* THE PROBLEM *
What is the count of lines in the data that hold the string "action"? State the number alone.

* DATASET EXCERPT *

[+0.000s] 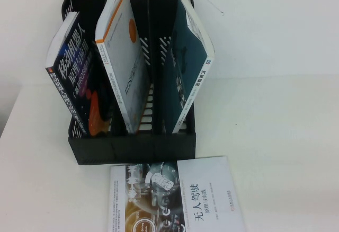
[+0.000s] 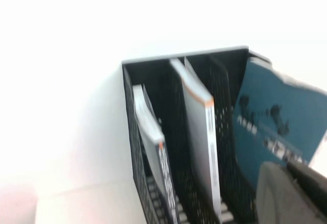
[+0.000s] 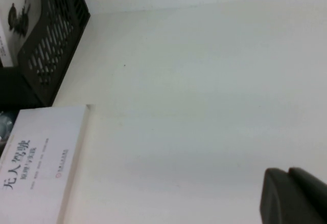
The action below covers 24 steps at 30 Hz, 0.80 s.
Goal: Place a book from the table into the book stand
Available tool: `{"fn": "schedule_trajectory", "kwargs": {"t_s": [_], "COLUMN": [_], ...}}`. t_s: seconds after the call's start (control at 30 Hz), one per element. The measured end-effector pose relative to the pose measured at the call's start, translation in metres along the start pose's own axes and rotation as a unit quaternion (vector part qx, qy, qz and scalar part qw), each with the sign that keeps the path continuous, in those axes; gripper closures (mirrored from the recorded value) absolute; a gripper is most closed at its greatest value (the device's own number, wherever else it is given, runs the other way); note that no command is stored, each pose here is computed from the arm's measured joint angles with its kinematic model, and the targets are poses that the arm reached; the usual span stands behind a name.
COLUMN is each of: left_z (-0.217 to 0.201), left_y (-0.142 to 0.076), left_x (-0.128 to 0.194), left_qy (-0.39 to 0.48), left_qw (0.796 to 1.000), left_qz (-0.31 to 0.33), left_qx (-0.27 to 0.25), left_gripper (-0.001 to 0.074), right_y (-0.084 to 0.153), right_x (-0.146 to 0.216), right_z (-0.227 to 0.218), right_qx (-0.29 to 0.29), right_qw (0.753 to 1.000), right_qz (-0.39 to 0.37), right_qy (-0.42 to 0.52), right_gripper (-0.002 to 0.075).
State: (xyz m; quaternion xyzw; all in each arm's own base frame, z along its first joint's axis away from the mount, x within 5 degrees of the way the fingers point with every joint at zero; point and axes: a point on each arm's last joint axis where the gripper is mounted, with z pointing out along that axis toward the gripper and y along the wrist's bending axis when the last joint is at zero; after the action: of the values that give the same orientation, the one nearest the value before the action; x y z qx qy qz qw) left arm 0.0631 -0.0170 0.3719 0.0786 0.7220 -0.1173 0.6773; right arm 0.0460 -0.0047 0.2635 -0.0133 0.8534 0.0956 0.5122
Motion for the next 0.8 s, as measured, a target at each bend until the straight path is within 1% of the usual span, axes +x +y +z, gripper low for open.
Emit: {"fn": "schedule_trajectory", "kwargs": {"t_s": [0.13, 0.33, 0.5, 0.8], "left_z": [-0.002, 0.004, 0.007, 0.007], "left_y": [0.002, 0.002, 0.002, 0.001], "left_x": [0.035, 0.065, 0.073, 0.068], "left_qy": [-0.011, -0.026, -0.034, -0.071], "left_qw": [1.000, 1.000, 0.999, 0.997], "left_qz": [0.001, 0.003, 0.003, 0.003], "left_qx": [0.005, 0.012, 0.015, 0.022], "left_gripper": [0.0734, 0.0734, 0.0734, 0.0734], "right_y": [0.001, 0.001, 0.001, 0.001], "right_x": [0.000, -0.001, 0.000, 0.000], "right_z": [0.000, 0.000, 0.000, 0.001], "right_qx": [-0.004, -0.006, -0.006, -0.006], "right_qw": [1.000, 1.000, 1.000, 1.000], "right_qz": [0.003, 0.004, 0.004, 0.004], "right_qy": [-0.004, -0.006, -0.005, -0.004], "right_gripper": [0.0727, 0.0727, 0.0727, 0.0727]}}
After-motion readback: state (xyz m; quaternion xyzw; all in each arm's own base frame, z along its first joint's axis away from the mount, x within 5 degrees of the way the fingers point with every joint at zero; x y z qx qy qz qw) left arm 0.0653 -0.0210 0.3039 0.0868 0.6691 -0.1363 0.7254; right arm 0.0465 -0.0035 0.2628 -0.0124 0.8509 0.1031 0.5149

* WRITTEN REPLY *
2